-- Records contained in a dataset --
BEGIN

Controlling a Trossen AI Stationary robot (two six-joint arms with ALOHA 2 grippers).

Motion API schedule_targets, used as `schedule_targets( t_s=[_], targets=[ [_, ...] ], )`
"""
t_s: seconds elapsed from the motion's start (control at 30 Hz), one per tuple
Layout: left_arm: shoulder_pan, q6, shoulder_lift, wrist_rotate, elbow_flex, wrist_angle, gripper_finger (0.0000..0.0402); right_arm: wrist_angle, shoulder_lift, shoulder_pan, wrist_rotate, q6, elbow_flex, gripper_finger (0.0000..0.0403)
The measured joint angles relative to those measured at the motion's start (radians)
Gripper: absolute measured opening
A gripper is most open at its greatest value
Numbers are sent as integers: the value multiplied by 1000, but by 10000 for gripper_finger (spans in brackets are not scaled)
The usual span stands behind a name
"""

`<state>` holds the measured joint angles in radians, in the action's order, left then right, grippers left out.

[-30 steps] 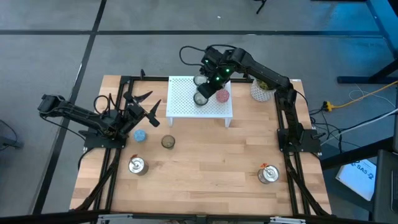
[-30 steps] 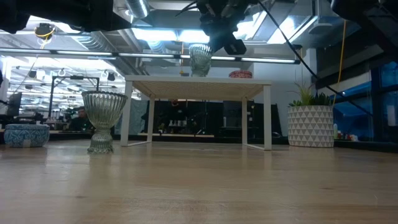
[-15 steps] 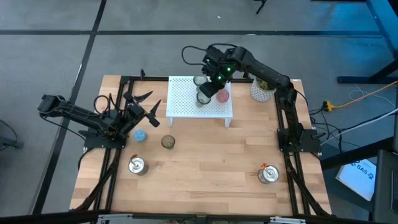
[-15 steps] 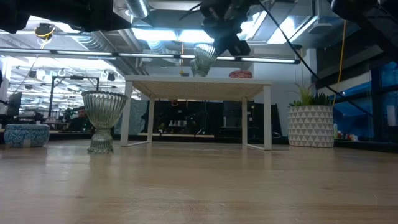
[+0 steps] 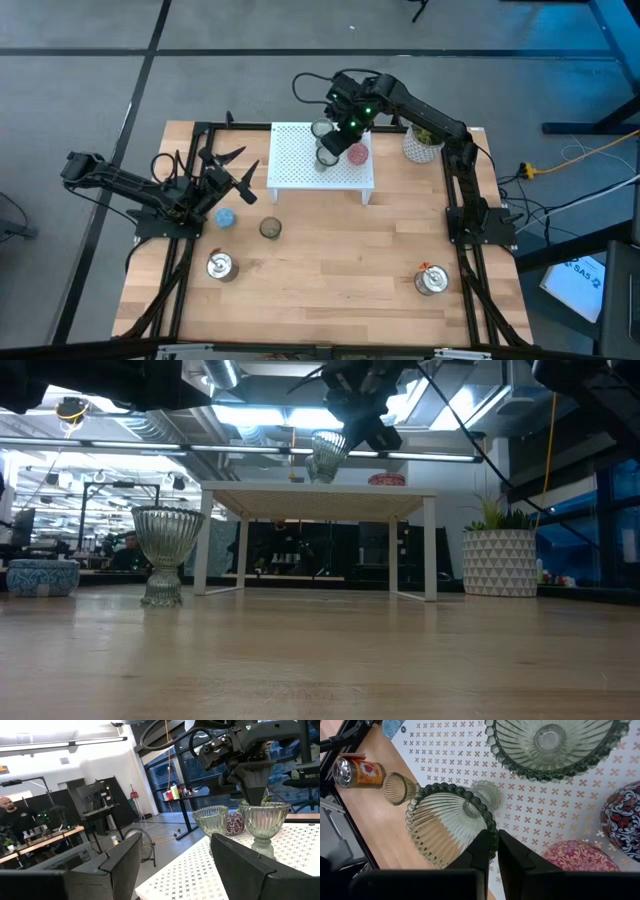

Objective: Pick & Place candle stick holders
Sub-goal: Put the right green glass candle holder on the shelf aligned with the other glass candle holder

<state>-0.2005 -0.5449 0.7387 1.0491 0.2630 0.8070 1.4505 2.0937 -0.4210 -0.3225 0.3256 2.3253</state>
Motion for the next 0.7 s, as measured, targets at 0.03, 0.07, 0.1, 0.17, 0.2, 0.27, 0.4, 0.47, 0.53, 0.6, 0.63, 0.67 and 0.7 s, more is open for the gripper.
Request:
schedule_targets(
  t_s=[0.03, 0.07, 0.1, 0.17, 0.2, 0.27, 0.4, 0.47, 0.53, 0.6, 0.63, 0.67, 0.7],
  targets=[
    [0, 0, 0, 0, 0, 0, 235, -2, 0, -1, 0, 0, 0, 29],
    [0, 0, 0, 0, 0, 0, 235, -5, 0, -3, -3, 0, 0, 29],
    [0, 0, 0, 0, 0, 0, 235, -8, 0, -5, -3, 0, 0, 29],
    [0, 0, 0, 0, 0, 0, 234, -15, 0, -9, -3, 0, 0, 29],
    [0, 0, 0, 0, 0, 0, 233, -14, 0, -11, -6, 0, 0, 29],
    [0, 0, 0, 0, 0, 0, 232, -14, 0, -16, -23, 0, 0, 29],
    [0, 0, 0, 0, 0, 0, 234, -12, 0, -22, -66, 4, -1, 29],
    [0, 0, 0, 0, 0, 0, 235, -7, 0, -23, -77, 4, -1, 29],
    [0, 0, 0, 0, 0, 0, 234, -4, 0, -23, -78, 4, -1, 29],
    [0, 0, 0, 0, 0, 0, 233, 4, 0, -24, -78, 5, -1, 29],
    [0, 0, 0, 0, 0, 0, 233, 7, 0, -24, -78, 5, -1, 29],
    [0, 0, 0, 0, 0, 0, 233, 8, 0, -24, -79, 5, -1, 29],
    [0, 0, 0, 0, 0, 0, 233, 8, 0, -24, -79, 4, -1, 29]
  ],
)
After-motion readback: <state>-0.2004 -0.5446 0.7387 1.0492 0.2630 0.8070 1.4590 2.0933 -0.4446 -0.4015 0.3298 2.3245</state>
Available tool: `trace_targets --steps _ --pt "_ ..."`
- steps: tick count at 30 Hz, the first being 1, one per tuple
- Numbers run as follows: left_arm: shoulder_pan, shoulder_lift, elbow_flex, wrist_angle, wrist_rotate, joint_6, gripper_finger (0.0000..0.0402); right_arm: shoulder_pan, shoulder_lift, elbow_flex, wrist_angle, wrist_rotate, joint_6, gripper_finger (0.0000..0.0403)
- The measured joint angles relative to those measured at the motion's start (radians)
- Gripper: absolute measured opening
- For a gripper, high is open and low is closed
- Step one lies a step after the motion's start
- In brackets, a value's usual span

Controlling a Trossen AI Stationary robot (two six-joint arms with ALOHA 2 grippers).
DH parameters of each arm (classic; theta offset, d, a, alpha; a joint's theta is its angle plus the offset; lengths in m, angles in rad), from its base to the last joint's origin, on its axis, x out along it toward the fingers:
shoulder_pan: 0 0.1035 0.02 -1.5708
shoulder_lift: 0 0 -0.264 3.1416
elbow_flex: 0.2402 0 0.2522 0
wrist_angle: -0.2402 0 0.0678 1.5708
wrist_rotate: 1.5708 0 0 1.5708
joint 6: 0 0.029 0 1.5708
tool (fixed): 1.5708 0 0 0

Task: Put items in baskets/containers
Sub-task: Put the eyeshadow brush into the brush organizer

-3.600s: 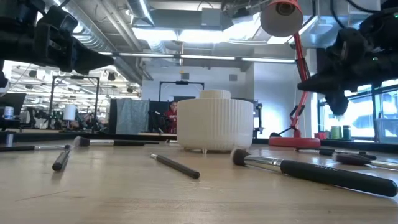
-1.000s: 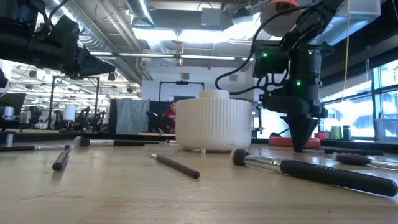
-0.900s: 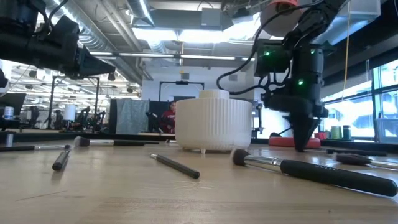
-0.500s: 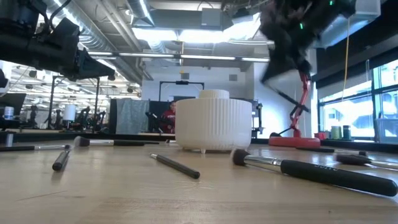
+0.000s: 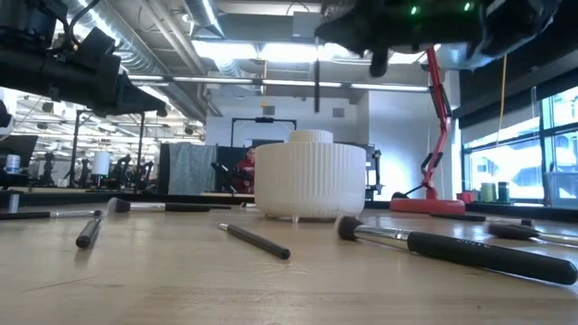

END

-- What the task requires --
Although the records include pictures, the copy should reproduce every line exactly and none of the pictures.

-- Result for this task --
Controlling a Trossen AI Stationary robot (two six-joint arms with ALOHA 2 grippers).

Motion API schedule_targets, used as `schedule_targets( t_s=[_], targets=[ [_, ...] ], )`
"""
t_s: seconds elapsed from the motion's start (control at 30 Hz), one per tuple
Layout: left_arm: shoulder_pan, q6, shoulder_lift, wrist_rotate, elbow_flex, wrist_angle, gripper_finger (0.0000..0.0402); right_arm: wrist_angle, shoulder_lift, shoulder_pan, wrist_rotate, q6, elbow_flex, gripper_finger (0.0000..0.0403)
The measured joint angles relative to those measured at the motion's start (radians)
Gripper: absolute measured opening
A gripper is most open at its greatest value
Numbers are sent as integers: the value multiplied by 1000, but by 10000 for gripper_finger (spans in brackets are not scaled)
The usual span stands behind a name
"""

`<state>` holds the measured joint angles in radians, in the action's order, left then right, grippers left out.

[-30 steps] 
[-30 steps] 
[-15 steps] 
[-15 steps] 
[+0 steps] 

Objective: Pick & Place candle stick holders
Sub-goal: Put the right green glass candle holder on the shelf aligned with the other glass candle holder

<state>-0.2005 -0.5449 0.7387 1.0491 0.2630 0.8070 1.4505 2.0937 -0.4210 -0.3225 0.3256 2.3253</state>
Motion for the next 0.7 s, as measured, targets at 0.03, 0.07, 0.1, 0.17, 0.2, 0.27, 0.4, 0.47, 0.53, 0.6, 0.63, 0.67 and 0.7 s, more is open for the gripper.
Request:
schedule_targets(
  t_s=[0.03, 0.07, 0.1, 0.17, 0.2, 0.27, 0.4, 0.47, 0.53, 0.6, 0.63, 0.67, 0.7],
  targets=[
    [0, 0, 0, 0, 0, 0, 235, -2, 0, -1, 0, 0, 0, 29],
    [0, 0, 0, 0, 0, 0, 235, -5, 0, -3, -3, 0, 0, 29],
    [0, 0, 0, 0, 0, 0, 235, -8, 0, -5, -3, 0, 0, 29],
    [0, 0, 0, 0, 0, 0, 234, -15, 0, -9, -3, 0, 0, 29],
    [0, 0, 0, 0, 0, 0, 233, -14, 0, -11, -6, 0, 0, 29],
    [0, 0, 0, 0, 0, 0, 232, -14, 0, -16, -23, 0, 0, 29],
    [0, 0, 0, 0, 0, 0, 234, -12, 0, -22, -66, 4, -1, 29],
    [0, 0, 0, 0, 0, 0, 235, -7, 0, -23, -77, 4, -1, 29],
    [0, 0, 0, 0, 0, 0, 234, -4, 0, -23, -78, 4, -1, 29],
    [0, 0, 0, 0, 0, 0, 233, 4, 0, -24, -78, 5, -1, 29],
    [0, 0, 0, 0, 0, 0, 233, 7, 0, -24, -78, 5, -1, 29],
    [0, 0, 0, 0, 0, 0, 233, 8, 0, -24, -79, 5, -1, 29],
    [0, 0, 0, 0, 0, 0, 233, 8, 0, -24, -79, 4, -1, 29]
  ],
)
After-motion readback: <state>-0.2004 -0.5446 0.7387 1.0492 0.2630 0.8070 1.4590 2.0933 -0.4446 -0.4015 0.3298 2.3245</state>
Available tool: `trace_targets --steps _ --pt "_ ..."`
- steps: tick count at 30 Hz, the first being 1, one per tuple
- Numbers run as follows: left_arm: shoulder_pan, shoulder_lift, elbow_flex, wrist_angle, wrist_rotate, joint_6, gripper_finger (0.0000..0.0402); right_arm: shoulder_pan, shoulder_lift, elbow_flex, wrist_angle, wrist_rotate, joint_6, gripper_finger (0.0000..0.0403)
- The measured joint angles relative to those measured at the motion's start (radians)
- Gripper: absolute measured opening
- For a gripper, high is open and low is closed
- Step one lies a step after the motion's start
- In brackets, a value's usual span

Controlling a Trossen AI Stationary robot (two six-joint arms with ALOHA 2 grippers).
DH parameters of each arm (classic; theta offset, d, a, alpha; a joint's theta is its angle plus the offset; lengths in m, angles in rad), from its base to the last joint's origin, on its axis, x out along it toward the fingers:
shoulder_pan: 0 0.1035 0.02 -1.5708
shoulder_lift: 0 0 -0.264 3.1416
elbow_flex: 0.2402 0 0.2522 0
wrist_angle: -0.2402 0 0.0678 1.5708
wrist_rotate: 1.5708 0 0 1.5708
joint 6: 0 0.029 0 1.5708
tool (fixed): 1.5708 0 0 0

Task: Put items in baskets/containers
Sub-task: Put the eyeshadow brush into the brush organizer

-3.600s: 
-1.000s: 
-0.900s: 
-0.500s: 
+0.000s: 

This concludes the response to the exercise.